In der Gesellschaft hat sich etwas verändert

In den vergangenen Jahren habe sich in der Gesellschaft etwas verändert, das habe sich bei der Flüchtlingswelle aus der Ukraine bemerkbar gemacht, meint Sandra Fink und spricht von Erfahrungen mit Rassismus im Alltag. Es gebe Verunsicherungen durch Corona, Fachkräftemangel und kaum freie Kitaplätze. So seien in Leonberg derzeit keine Plätze für Kinder aus der Ukraine frei. Mit Ehrenamtlichen habe man zwei Spielgruppen eingerichtet. Weitere Ehrenamtliche würden händeringend gesucht, was zunehmend schwieriger werde, so Sandra Fink. Doch die perfekte Lösung gebe es nicht. Vorurteile könnten nur abgebaut werden, indem man sich auf fremde Kulturen und Menschen einlasse und Möglichkeiten zur Begegnung schaffe.

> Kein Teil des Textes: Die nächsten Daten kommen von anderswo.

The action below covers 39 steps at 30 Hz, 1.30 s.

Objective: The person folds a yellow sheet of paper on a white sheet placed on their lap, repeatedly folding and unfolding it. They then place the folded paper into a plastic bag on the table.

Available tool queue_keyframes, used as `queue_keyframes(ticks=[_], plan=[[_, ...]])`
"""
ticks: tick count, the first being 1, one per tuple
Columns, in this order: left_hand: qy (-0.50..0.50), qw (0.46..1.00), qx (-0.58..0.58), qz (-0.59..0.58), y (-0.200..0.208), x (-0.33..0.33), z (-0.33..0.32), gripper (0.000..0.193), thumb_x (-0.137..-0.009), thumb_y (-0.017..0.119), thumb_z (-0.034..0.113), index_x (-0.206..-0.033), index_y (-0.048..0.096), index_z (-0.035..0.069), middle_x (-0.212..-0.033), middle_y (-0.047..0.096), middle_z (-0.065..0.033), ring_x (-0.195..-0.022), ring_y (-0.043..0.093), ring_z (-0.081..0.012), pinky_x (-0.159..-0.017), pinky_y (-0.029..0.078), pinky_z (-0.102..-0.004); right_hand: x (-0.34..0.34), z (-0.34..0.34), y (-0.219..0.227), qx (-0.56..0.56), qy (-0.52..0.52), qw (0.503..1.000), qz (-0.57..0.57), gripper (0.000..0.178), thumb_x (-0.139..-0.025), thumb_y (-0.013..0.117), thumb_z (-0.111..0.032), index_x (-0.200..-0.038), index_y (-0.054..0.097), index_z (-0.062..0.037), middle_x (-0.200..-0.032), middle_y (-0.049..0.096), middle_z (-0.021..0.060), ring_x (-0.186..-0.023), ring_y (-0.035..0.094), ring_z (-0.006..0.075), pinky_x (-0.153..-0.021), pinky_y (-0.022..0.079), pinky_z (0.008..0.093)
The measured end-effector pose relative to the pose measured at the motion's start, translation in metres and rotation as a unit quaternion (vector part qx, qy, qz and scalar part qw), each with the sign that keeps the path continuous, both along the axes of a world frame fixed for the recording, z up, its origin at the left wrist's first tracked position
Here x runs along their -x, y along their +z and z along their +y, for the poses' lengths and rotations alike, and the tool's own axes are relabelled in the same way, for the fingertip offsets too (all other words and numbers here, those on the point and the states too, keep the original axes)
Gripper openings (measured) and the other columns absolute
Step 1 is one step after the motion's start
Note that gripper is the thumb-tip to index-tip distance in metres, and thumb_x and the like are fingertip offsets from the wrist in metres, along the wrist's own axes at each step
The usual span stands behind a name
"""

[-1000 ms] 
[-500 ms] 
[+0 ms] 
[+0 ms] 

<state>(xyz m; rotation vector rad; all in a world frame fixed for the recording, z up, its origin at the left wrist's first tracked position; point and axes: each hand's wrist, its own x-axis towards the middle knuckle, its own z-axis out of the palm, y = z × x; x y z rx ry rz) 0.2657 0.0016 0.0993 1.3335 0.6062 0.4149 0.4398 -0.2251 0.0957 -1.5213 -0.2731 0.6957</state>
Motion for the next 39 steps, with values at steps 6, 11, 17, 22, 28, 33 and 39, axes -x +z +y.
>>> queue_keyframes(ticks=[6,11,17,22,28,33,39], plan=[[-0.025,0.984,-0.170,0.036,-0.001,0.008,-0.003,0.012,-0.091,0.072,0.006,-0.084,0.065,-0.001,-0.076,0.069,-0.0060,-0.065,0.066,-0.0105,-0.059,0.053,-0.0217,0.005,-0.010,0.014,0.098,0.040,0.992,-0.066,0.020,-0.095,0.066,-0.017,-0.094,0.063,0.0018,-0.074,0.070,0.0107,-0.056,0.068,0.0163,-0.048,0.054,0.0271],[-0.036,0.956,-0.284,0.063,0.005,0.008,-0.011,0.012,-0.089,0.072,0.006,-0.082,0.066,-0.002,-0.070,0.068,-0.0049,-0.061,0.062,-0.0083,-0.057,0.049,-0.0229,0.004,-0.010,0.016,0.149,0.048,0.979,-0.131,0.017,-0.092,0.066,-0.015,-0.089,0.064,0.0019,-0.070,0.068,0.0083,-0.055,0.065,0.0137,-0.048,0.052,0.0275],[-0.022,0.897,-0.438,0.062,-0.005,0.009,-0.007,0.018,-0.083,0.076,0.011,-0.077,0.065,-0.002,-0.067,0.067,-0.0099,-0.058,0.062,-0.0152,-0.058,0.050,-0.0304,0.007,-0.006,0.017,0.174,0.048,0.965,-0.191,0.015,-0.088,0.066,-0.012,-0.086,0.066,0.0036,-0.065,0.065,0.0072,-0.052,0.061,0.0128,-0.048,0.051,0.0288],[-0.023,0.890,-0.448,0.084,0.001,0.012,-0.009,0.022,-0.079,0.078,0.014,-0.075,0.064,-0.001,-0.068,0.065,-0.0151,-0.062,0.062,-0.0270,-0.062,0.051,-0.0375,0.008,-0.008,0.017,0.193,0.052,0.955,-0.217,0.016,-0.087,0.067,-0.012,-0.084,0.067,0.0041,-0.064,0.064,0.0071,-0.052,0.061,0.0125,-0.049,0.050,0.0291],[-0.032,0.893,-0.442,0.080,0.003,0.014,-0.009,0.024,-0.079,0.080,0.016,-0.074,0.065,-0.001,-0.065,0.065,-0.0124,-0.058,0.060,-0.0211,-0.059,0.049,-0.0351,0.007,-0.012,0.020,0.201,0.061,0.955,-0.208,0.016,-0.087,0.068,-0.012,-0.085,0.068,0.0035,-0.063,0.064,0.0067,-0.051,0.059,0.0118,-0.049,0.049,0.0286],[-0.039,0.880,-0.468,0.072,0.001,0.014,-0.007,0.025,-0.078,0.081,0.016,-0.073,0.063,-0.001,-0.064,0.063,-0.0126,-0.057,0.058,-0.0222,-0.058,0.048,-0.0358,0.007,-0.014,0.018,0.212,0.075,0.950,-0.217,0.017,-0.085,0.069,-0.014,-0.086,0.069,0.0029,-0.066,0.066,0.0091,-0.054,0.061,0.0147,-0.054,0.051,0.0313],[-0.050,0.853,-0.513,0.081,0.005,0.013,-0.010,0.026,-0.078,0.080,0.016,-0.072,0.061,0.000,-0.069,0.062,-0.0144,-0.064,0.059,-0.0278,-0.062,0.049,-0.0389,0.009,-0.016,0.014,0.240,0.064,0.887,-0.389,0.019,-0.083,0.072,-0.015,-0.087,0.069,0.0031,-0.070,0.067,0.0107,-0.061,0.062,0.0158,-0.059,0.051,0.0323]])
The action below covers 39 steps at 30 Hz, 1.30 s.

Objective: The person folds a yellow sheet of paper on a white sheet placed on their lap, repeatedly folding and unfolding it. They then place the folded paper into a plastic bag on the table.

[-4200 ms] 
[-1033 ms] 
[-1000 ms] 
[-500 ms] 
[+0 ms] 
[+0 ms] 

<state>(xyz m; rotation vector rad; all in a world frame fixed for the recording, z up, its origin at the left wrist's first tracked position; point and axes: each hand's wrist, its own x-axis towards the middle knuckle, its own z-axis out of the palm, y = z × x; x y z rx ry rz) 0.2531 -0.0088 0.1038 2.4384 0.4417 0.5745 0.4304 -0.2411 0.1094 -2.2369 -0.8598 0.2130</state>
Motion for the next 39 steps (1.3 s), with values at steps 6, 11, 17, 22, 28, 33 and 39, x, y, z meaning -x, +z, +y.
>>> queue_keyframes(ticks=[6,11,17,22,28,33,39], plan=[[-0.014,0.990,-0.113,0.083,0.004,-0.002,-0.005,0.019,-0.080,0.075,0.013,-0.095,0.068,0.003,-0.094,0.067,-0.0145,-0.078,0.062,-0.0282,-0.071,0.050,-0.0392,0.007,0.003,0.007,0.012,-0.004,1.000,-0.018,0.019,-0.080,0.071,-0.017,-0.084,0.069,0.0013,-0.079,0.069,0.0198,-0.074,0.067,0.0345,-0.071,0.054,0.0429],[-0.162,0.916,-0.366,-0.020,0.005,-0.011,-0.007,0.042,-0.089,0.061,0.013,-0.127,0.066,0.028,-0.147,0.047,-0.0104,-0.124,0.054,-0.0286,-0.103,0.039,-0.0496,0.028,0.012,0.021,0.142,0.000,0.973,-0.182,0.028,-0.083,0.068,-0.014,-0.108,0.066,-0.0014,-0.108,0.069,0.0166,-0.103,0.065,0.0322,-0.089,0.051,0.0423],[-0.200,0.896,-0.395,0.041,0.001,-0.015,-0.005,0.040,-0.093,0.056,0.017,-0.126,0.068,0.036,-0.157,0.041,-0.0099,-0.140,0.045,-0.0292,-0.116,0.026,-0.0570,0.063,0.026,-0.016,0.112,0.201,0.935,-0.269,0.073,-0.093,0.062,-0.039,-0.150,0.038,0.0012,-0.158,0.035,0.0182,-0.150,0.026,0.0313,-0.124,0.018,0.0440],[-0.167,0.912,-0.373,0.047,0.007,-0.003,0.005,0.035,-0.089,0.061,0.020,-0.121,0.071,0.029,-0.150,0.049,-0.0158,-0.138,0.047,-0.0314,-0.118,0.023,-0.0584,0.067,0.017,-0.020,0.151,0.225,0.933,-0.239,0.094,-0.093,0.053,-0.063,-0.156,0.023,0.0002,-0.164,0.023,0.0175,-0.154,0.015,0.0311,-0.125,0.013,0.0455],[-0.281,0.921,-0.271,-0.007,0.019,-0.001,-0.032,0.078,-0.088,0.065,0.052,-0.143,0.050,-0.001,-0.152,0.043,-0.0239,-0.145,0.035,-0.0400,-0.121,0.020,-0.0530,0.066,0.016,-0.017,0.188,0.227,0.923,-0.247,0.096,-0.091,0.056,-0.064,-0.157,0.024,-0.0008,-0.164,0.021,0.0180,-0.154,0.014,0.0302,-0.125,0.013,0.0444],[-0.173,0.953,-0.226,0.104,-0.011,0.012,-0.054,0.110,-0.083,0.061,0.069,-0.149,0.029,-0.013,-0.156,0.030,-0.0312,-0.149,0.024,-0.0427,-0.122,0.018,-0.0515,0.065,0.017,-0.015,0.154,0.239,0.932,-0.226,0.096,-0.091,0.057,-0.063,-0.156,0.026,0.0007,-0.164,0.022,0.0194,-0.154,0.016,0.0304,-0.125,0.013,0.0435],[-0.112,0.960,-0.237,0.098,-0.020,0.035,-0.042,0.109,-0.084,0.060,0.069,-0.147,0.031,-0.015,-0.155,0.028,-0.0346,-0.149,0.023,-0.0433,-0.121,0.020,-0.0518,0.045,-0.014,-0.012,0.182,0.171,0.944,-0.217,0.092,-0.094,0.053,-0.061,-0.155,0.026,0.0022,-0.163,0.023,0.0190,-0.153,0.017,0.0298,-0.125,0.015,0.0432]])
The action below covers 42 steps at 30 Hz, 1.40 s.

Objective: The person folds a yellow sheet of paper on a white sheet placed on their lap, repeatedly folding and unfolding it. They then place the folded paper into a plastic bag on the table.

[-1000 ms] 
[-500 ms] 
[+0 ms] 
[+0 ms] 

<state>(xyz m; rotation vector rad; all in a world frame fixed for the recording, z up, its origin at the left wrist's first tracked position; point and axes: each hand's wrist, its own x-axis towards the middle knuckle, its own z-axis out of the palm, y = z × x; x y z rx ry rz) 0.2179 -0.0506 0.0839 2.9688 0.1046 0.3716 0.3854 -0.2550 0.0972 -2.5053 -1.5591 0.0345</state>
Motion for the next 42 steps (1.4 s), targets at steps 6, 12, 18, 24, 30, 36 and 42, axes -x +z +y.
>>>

Zum Schluss zeigte sie einen Film, in dem der Internationale Rat Menschen in Leonberg nach ihren Erfahrungen mit Rassismus befragte. Unter den vielen Antworten war auch die einer jungen Inderin. „Dafür, wo du herkommst, sprichst du schon gut Deutsch“, habe neulich jemand zu ihr gesagt. „Ich bin hier geboren“, antwortete sie mit einem Lächeln. Die Leiterin der Rutesheimer Christian-Wagner-Bücherei, Mechthild Hagemeier-Beck, wies darauf hin, dass das Jahresthema der Einrichtung „Vielfalt“ sei. Zum Monatsthema „Rassismus“ und wie ihm begegnet werden kann, hält die Bücherei im Erdgeschoss zahlreiche Medien bereit.